Let us understand that diversity and inclusion is a verb. It contains specific behaviors, attitudes, and mindsets that needed to be integrated in our everyday conversations and interactions with each other as we make our workplaces the best place to enhance and enrich our professional, hence our personal lives too.
ASK THE RIGHT QUESTIONS AND BE PREPARED TO LISTEN
There is no better place than asking employees what would make each one of them feel truly valued, respected, and included in both their work as employees, as part of the team, and as a contributor of the organizational culture.
I worked with a municipal organization as a newcomer immigrant. This was totally an alien culture to me, not just the North American workplace culture, but working in a government organization interfacing with Canadians. It was coming all at once at the same time. It was difficult for the first few years adjusting to myriad of issues, interests, and differences!
If you were the HR personnel in change of inclusion practices, how would you get a newcomer employer to talk openly about themselves and learn more about their co-workers in an atmosphere of respect and trust and vice-versa? How would you create the conditions and situations where it is safe and friendly but genuine?

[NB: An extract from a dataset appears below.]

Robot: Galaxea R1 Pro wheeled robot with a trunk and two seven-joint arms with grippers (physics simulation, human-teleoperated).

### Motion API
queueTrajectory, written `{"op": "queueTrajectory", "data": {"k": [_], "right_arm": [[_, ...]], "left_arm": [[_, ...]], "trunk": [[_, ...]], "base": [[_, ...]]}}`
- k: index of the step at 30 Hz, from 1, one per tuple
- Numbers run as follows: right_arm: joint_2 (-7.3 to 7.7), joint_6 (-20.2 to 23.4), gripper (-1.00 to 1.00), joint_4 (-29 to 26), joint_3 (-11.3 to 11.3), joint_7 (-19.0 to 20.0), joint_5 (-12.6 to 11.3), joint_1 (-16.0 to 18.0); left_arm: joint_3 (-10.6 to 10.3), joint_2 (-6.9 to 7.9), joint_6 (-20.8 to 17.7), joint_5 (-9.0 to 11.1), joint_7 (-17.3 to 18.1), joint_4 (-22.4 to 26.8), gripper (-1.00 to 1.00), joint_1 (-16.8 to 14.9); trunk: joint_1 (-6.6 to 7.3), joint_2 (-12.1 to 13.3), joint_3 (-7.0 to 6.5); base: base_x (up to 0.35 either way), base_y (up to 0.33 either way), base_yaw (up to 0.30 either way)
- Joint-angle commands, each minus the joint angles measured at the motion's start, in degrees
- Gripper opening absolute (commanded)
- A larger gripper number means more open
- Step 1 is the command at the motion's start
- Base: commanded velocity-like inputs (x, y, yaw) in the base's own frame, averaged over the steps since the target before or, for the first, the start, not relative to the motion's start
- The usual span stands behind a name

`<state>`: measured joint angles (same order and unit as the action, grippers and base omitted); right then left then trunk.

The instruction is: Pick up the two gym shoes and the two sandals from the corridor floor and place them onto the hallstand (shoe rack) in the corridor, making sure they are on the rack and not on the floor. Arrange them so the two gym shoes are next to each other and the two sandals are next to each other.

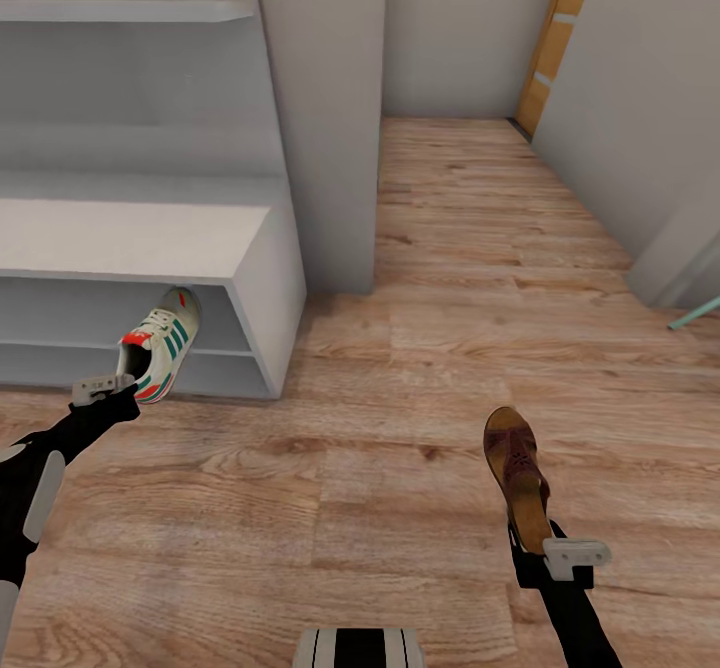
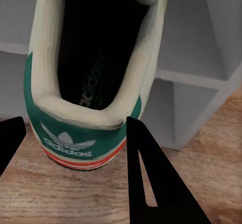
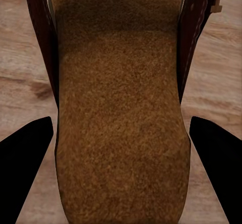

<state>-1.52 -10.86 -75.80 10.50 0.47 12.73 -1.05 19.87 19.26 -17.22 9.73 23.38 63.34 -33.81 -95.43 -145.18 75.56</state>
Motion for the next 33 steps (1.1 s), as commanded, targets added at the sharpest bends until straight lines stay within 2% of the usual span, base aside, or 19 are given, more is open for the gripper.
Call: {"op": "queueTrajectory", "data": {"k": [1,9,33], "right_arm": [[-0.06,-0.1,-1.00,0.0,0.1,0.1,0.5,0.0],[-0.06,-0.1,-1.00,0.0,0.1,0.1,0.5,0.0],[-0.06,-0.1,-1.00,0.0,0.1,0.1,0.5,0.0]], "left_arm": [[0.1,-0.01,-0.6,0.6,0.2,0.0,-1.00,0.0],[0.1,-0.01,-0.8,0.7,0.2,0.1,-1.00,0.0],[0.3,0.18,-1.7,0.8,0.1,1.3,-1.00,0.0]], "trunk": [[-0.01,0.0,0.03],[-0.01,0.0,0.03],[-0.01,0.0,0.03]], "base": [[0.162,0.000,0.000],[0.150,0.000,0.000],[0.009,0.000,0.000]]}}
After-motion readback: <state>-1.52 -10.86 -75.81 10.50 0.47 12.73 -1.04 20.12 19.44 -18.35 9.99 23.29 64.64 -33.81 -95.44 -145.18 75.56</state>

COMMIT TO MAKING INCLUSION AN EVERYDAY PRACTICE
In the news, we hear about lawsuits and counter-lawsuits of many types and of various situations involving diversity and inclusion. It is time to turn the issue around- from reactive work to proactive, preventative, relationship-building work which for most part, is what really about. There is no short cut.

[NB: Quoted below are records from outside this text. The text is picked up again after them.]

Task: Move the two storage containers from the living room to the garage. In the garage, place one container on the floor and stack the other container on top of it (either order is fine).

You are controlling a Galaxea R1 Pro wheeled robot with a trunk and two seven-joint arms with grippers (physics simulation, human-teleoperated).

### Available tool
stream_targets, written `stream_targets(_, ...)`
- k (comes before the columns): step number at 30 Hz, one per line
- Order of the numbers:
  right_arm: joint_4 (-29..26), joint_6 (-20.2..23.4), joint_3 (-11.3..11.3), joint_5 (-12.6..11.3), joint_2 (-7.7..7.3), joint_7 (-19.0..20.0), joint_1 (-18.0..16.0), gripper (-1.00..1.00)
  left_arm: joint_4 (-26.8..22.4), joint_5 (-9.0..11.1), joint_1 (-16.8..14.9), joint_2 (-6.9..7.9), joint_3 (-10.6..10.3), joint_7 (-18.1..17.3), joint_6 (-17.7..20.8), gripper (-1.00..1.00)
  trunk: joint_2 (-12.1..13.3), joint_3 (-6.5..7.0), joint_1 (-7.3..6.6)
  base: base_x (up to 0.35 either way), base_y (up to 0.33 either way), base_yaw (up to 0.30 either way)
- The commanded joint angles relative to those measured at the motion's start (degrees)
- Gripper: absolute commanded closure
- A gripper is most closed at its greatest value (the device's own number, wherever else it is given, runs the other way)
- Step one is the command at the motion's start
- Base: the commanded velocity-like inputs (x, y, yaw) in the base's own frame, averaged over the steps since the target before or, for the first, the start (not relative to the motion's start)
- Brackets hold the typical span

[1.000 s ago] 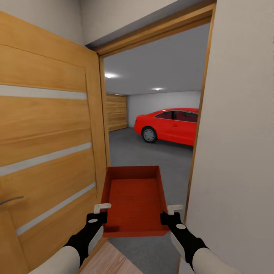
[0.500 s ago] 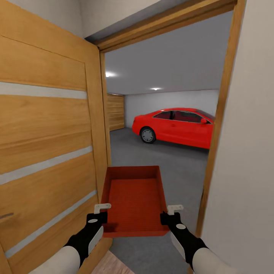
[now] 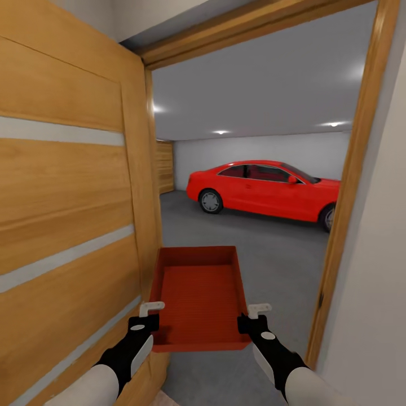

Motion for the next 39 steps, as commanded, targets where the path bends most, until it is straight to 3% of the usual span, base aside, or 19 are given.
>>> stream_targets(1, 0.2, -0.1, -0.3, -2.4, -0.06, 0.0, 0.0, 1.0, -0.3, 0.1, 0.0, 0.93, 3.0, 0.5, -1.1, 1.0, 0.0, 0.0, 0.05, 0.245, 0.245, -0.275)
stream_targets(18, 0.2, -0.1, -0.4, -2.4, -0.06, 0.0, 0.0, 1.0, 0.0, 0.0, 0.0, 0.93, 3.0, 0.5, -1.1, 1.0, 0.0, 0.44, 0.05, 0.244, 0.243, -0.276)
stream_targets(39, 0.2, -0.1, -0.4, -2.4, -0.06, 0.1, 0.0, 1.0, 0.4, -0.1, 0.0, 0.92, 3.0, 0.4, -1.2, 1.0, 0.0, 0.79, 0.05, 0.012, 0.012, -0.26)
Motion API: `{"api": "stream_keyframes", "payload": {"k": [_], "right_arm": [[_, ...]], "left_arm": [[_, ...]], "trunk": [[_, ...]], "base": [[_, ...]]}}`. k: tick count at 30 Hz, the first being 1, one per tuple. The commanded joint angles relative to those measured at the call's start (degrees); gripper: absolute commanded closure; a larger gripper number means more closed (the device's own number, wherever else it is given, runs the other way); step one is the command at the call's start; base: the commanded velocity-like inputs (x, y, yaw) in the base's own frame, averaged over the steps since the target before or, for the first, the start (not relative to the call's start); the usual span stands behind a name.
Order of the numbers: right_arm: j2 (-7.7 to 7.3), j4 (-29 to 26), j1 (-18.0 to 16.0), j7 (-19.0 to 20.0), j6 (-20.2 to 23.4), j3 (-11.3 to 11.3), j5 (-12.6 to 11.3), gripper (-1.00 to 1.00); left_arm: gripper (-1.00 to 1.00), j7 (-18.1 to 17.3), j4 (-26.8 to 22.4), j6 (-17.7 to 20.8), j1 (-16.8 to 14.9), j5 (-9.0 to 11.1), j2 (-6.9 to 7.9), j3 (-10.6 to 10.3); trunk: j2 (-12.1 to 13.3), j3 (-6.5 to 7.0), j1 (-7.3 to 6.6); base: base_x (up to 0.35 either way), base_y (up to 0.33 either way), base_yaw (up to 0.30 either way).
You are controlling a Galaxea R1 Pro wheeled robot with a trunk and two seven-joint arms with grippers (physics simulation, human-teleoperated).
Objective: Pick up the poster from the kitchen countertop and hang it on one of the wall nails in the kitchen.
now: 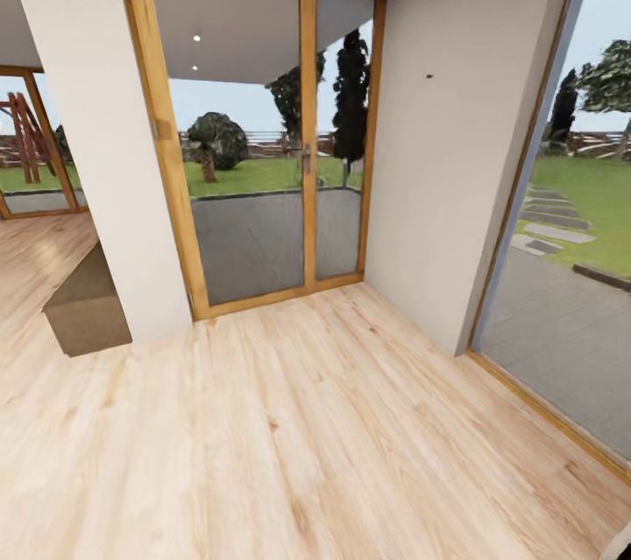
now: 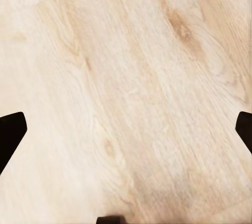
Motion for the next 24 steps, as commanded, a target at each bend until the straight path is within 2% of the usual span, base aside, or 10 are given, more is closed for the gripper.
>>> {"api": "stream_keyframes", "payload": {"k": [1, 19, 24], "right_arm": [[0.0, 0.1, 0.0, 0.0, -0.2, 0.0, 0.0, -1.0], [0.0, 0.1, 0.0, -0.1, -0.2, 0.0, 0.0, -1.0], [-0.01, 0.1, 0.0, -0.1, -0.2, -0.1, 0.0, -1.0]], "left_arm": [[-1.0, 0.0, -0.1, 0.0, 0.0, 0.0, -0.02, 0.1], [-1.0, 0.0, -0.1, -0.1, 0.0, 0.0, -0.02, 0.1], [-1.0, 0.0, -0.1, 0.0, 0.0, 0.0, -0.02, 0.1]], "trunk": [[0.0, -0.05, 0.0], [0.0, -0.02, 0.0], [0.0, 0.0, 0.0]], "base": [[0.031, 0.047, -0.257], [0.006, 0.008, -0.291], [0.065, 0.062, -0.14]]}}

From accommodation, we should move towards real integration towards healthy, inclusive, and innovative communities of work. The accommodation era is over. Special treatments and accommodation arrangements do not actually reflect the kinds of changes that needed to happen in the organization to embed inclusion. These artificial stop-gap measures increase the antagonism and defensiveness instead build cooperation from those employees that became disadvantaged because of it. There is not a lot of resources to go around in the first place.
Instead of pitting groups over the other, companies should invest in everyday culture work that involves not only building camaraderie and collegial atmosphere but by picking up on ways to incorporate diverse voices in issues that affect employees at all levels of organization.
IT SHOULD RESULT TO OUTSTANDING BOTTOM-LINE RESULTS
Diverse and inclusive organizations are leaders and trailblazers in their own right. They have turned the potent bomb of diversity to work for themselves. They celebrated it and rejoice in its fullest expression which leads to more innovation and cutting-edge work. The best minds are harnessed and harvest as a policy, not an exception.
True diversity and inclusion work starts in knowing the long-term business value of these efforts and why it should be a recipe for success for all organizations, for now and for the near future.